344 BC in various calendars
- Gregorian calendar: 344 BC CCCXLIV BC
- Ab urbe condita: 410
- Ancient Egypt era: XXX dynasty, 37
- - Pharaoh: Nectanebo II, 17
- Ancient Greek Olympiad (summer): 109th Olympiad (victor)¹
- Assyrian calendar: 4407
- Balinese saka calendar: N/A
- Bengali calendar: −937 – −936
- Berber calendar: 607
- Buddhist calendar: 201
- Burmese calendar: −981
- Byzantine calendar: 5165–5166
- Chinese calendar: 丙子年 (Fire Rat) 2354 or 2147 — to — 丁丑年 (Fire Ox) 2355 or 2148
- Coptic calendar: −627 – −626
- Discordian calendar: 823
- Ethiopian calendar: −351 – −350
- Hebrew calendar: 3417–3418
- - Vikram Samvat: −287 – −286
- - Shaka Samvat: N/A
- - Kali Yuga: 2757–2758
- Holocene calendar: 9657
- Iranian calendar: 965 BP – 964 BP
- Islamic calendar: 995 BH – 994 BH
- Javanese calendar: N/A
- Julian calendar: N/A
- Korean calendar: 1990
- Minguo calendar: 2255 before ROC 民前2255年
- Nanakshahi calendar: −1811
- Thai solar calendar: 199–200
- Tibetan calendar: མེ་ཕོ་བྱི་བ་ལོ་ (male Fire-Rat) −217 or −598 or −1370 — to — མེ་མོ་གླང་ལོ་ (female Fire-Ox) −216 or −597 or −1369

= 344 BC =

Year 344 BC was a year of the pre-Julian Roman calendar. At the time it was known as the Year of the Consulship of Rutilus and Torquatus (or, less frequently, year 410 Ab urbe condita).

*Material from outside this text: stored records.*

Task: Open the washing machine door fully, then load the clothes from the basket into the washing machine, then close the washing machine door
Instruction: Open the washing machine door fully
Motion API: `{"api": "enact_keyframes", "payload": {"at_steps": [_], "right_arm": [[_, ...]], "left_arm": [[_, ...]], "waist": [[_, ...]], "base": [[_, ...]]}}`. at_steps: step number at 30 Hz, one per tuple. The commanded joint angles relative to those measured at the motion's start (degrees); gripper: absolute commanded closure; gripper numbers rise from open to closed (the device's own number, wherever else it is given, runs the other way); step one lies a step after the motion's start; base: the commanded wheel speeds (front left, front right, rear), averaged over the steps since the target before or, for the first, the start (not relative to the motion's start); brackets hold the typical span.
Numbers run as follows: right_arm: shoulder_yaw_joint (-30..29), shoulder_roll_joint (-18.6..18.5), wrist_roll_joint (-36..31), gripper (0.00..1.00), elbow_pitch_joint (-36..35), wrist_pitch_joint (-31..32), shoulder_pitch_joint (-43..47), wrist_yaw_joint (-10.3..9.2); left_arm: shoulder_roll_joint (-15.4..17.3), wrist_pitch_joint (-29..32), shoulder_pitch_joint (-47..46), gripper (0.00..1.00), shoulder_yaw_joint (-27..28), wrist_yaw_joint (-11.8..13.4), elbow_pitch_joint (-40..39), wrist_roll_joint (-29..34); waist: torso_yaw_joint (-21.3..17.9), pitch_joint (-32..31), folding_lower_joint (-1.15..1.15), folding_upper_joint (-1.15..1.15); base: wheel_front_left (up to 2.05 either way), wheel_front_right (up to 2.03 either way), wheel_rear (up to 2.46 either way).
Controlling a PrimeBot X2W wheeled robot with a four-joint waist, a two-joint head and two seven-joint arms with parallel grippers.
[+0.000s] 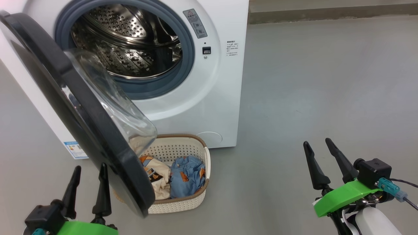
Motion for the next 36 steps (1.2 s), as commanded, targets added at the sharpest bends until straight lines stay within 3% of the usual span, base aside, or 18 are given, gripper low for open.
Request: {"api": "enact_keyframes", "payload": {"at_steps": [1, 21, 22, 23, 29, 36], "right_arm": [[1.43, -0.56, -0.18, 0.0, -1.13, -0.7, -0.07, 0.33], [2.78, -1.36, 0.91, 0.0, -1.25, -0.71, 0.07, 0.33], [2.78, -1.34, 0.95, 0.0, -1.28, -0.71, 0.08, 0.33], [2.78, -1.32, 1.0, 0.0, -1.3, -0.71, 0.12, 0.33], [2.81, -1.09, 1.16, 0.0, -1.34, -0.71, 0.26, 0.33], [2.75, -0.87, 1.23, 0.0, -1.48, -0.71, 0.32, 0.33]], "left_arm": [[0.89, -0.37, -0.69, 0.0, 2.01, 0.24, -1.47, -0.17], [0.54, -0.37, -1.17, 0.0, 2.21, 0.15, -0.98, 0.31], [0.39, -0.37, -1.25, 0.56, 2.43, 0.19, -0.99, 0.12], [0.31, -0.37, -1.39, 1.0, 2.65, 0.23, -1.03, 0.0], [0.1, -0.37, -2.76, 1.0, 3.45, 0.2, -2.43, 0.37], [-0.61, -0.37, -4.72, 1.0, 5.02, 0.4, -9.42, 2.33]], "waist": [[-0.01, -0.04, 0.0, 0.0], [0.62, -0.33, 0.0, 0.0], [0.65, -0.35, 0.0, 0.0], [0.68, -0.39, 0.0, 0.0], [0.85, -0.5, 0.0, 0.0], [0.94, -0.41, 0.0, 0.0]], "base": [[0.0, 0.0, 0.0], [0.0, 0.0, 0.0], [0.0, 0.0, 0.0], [0.0, 0.0, 0.0], [0.0, 0.0, 0.0], [0.0, 0.0, 0.0]]}}
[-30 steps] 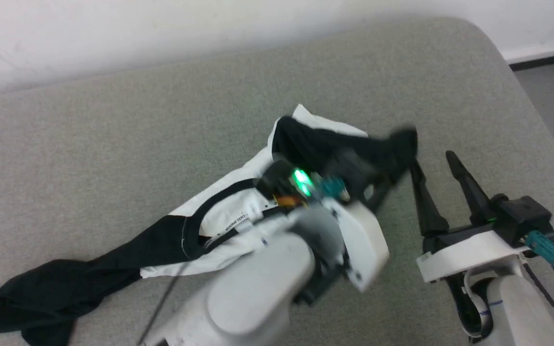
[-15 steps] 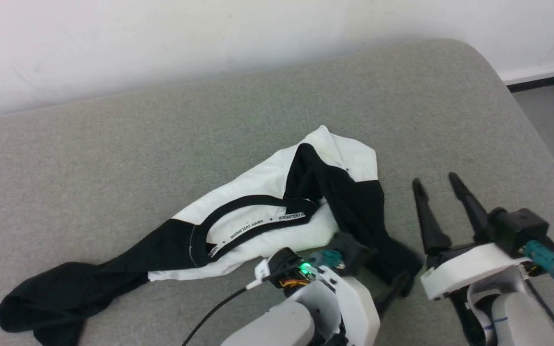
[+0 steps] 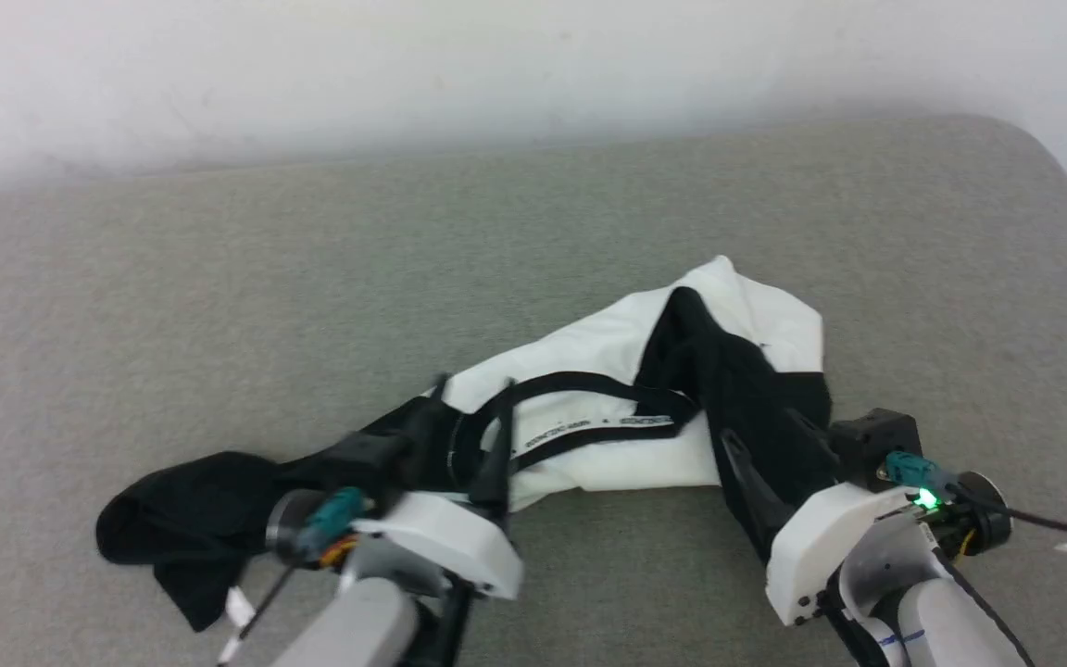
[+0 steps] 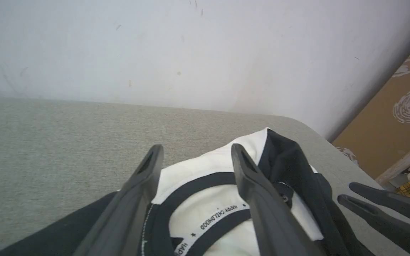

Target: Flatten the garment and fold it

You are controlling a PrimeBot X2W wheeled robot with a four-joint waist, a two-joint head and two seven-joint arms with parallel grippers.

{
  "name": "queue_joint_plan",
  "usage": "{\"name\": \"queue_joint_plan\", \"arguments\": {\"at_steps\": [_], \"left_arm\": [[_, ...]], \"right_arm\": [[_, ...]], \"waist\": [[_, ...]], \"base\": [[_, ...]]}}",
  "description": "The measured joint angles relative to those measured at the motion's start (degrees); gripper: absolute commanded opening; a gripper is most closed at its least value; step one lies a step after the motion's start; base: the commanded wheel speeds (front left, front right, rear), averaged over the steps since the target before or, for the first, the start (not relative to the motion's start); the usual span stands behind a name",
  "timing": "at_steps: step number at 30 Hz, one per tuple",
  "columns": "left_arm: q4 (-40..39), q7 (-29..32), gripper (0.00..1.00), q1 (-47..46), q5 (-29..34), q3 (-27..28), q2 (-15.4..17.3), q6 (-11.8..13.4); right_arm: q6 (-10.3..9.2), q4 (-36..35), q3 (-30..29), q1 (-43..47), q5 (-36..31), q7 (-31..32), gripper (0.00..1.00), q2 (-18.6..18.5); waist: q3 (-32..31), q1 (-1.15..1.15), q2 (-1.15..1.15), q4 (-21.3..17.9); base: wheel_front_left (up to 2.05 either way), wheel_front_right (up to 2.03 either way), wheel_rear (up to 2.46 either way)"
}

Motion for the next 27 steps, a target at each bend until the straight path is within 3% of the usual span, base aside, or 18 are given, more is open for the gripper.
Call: {"name": "queue_joint_plan", "arguments": {"at_steps": [4, 11, 12, 13, 14, 15, 21, 27], "left_arm": [[-4.10, -0.45, 1.00, 3.14, 4.14, 7.81, 1.36, 2.63], [-9.65, -0.47, 1.00, 10.94, 10.18, 19.87, 0.18, 2.07], [-10.10, -0.47, 1.00, 11.70, 10.90, 21.14, -0.22, 1.99], [-10.57, -0.47, 1.00, 12.33, 11.51, 22.26, -0.76, 1.67], [-10.90, -0.47, 1.00, 12.80, 12.06, 23.39, -1.30, 1.35], [-11.17, -0.47, 1.00, 13.12, 12.55, 24.28, -1.82, 0.80], [-11.24, -0.47, 1.00, 13.78, 15.03, 28.13, -4.55, -1.56], [-10.51, -0.47, 1.00, 14.87, 16.24, 30.56, -6.20, -3.59]], "right_arm": [[0.00, 1.45, -2.69, 0.03, -2.14, 6.47, 1.00, 0.03], [0.00, 0.88, -2.04, 0.53, -1.87, 14.35, 1.00, 0.22], [0.00, 0.70, -1.89, 0.69, -1.87, 15.21, 0.89, 0.24], [0.00, 0.69, -1.93, 0.82, -1.86, 16.12, 0.38, 0.25], [0.00, 0.73, -1.98, 0.91, -1.85, 16.89, 0.16, 0.25], [0.00, 0.73, -2.22, 0.91, -1.83, 17.48, 0.00, 0.24], [0.02, -0.63, -8.69, 0.94, -1.68, 17.57, 0.00, 0.43], [0.02, -4.74, -21.13, 3.78, -1.87, 17.59, 0.00, 0.54]], "waist": [[0.05, 0.00, 0.00, 2.71], [0.53, 0.00, 0.00, 5.94], [0.74, 0.00, 0.00, 6.07], [0.96, 0.00, 0.00, 6.13], [1.17, 0.00, 0.00, 6.16], [1.38, 0.00, 0.00, 6.16], [2.01, 0.01, 0.00, 5.77], [1.58, 0.01, 0.00, 5.22]], "base": [[0.00, 0.00, 0.00], [0.00, 0.00, 0.00], [0.00, 0.00, 0.00], [0.00, 0.00, 0.00], [0.00, 0.00, 0.00], [0.00, 0.00, 0.00], [0.00, 0.00, 0.00], [0.00, 0.00, 0.00]]}}
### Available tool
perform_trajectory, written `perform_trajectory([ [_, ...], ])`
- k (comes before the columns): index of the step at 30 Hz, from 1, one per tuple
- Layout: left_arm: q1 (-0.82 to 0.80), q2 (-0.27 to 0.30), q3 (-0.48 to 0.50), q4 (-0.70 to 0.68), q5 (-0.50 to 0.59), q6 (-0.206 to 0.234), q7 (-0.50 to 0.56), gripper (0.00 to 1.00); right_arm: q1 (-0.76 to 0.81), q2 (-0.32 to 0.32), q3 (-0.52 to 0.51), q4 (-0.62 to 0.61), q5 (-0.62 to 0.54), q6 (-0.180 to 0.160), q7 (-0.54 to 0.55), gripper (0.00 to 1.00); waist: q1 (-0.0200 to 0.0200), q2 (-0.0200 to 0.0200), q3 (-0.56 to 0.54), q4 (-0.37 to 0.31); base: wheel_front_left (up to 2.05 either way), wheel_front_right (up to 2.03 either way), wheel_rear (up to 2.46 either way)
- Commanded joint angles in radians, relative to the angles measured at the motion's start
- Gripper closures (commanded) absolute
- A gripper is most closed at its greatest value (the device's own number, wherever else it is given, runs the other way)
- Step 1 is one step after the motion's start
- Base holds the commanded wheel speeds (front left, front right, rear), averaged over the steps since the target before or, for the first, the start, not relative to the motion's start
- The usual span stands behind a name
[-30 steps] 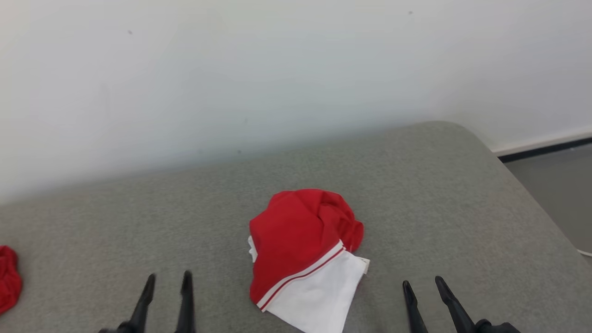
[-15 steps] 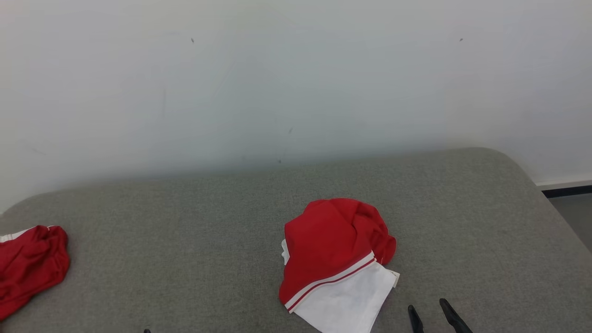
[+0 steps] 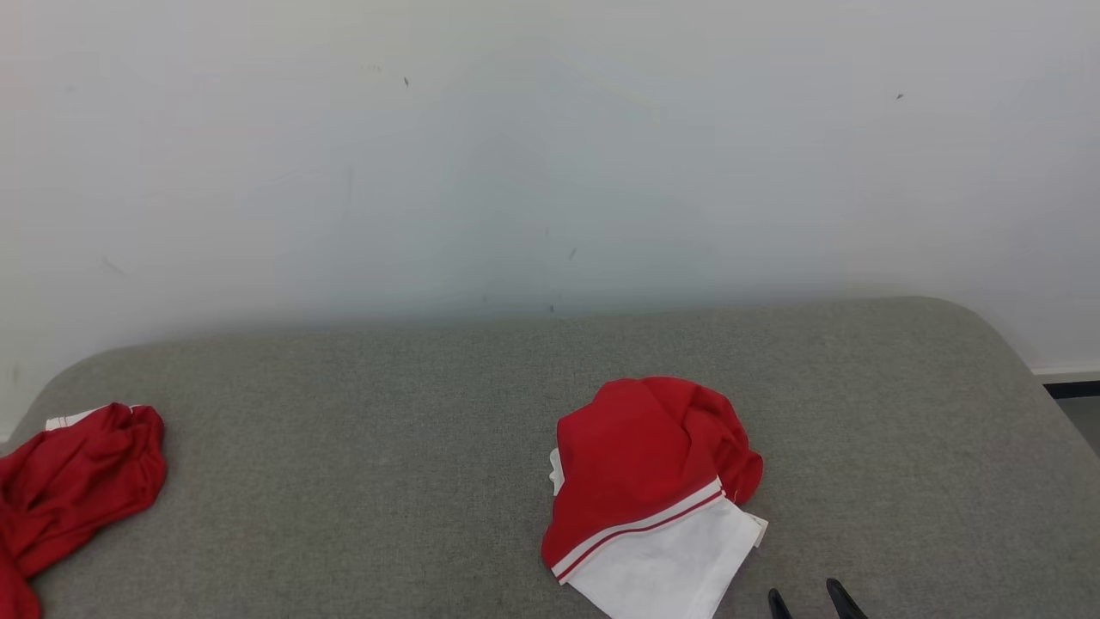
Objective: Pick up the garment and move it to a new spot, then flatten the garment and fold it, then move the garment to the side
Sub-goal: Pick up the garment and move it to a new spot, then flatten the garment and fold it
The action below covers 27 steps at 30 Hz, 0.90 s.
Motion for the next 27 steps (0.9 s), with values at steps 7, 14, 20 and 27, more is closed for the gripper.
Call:
perform_trajectory([
  [7, -0.016, 0.01, -0.012, 0.005, 0.001, -0.005, -0.002, 0.0, -0.01, 0.009, -0.001, 0.009, -0.006, -0.002, -0.006, 0.0, 0.0001, 0.0, 0.004, -0.003, 0.0, 0.0, 0.0],
  [14, -0.024, 0.015, -0.024, 0.01, 0.006, -0.008, -0.002, 0.0, -0.015, 0.01, 0.005, 0.01, -0.002, -0.002, -0.006, 0.0, 0.0001, 0.0, 0.011, -0.018, 0.0, 0.0, 0.0],
  [20, -0.033, 0.022, -0.036, 0.021, 0.003, -0.006, -0.002, 0.0, -0.017, 0.005, 0.003, 0.011, -0.007, -0.002, -0.006, 0.0, 0.0001, 0.0, 0.017, -0.03, 0.0, 0.0, 0.0],
  [27, -0.046, 0.03, -0.085, 0.033, -0.018, -0.007, -0.002, 0.0, -0.022, 0.0, 0.008, 0.011, -0.008, -0.002, -0.005, 0.0, 0.0001, 0.0, 0.03, -0.06, 0.0, 0.0, 0.0],
])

The denomination 344 BC for this year has been used since the early medieval period, when the Anno Domini calendar era became the prevalent method in Europe for naming years.

== Events ==

=== By place ===

==== Persian Empire ====
- The king of Caria, Idrieus, dies, leaving the Persian satrapy, by his will, to his sister Ada, to whom he was married.

==== Greece ====
- Philip II of Macedon besieges Perinthus, which had defied him and was inclining towards his opponents the Athenians, the Perinthian's allies Byzantium and the Achaemenid Empire support Perinthus in their defence of the city.
- Philip divides his army, leaving one part to besiege Perinthus and taking the other to besiege Byzantium.
- The Athenian statesman, Demosthenes, travels to Peloponnesus, in order to detach as many cities as possible from Macedon's influence, but his efforts are generally unsuccessful. Most of the Peloponnesians see Philip II as the guarantor of their freedom, so they send a joint embassy to Athens to express their grievances against Demosthenes' activities. In response to these complaints, Demosthenes delivers the Second Philippic, which is a vehement attack against Philip II.

==== Sicily ====
- The aristocracy of Syracuse appeal to their mother city of Corinth against their tyrant Dionysius II. The Corinthian general Timoleon is chosen to lead a liberation force to Sicily. Landing at Tauromenium (Taormina) on March 21st, Timoleon faces two armies, one under Dionysius and the other under Hicetas (tyrant of nearby Leontini), who has also called in Carthaginian forces. By shrewd tactics Timoleon defeats his enemies and occupies Syracuse.
- Dionysius II goes into exile once more after the successful invasion by Timoleon of Corinth.

=== By topic ===

==== Science ====
- The Greek philosopher and scientist, Aristotle, travels from Assus to Lesbos to study natural history, especially marine biology.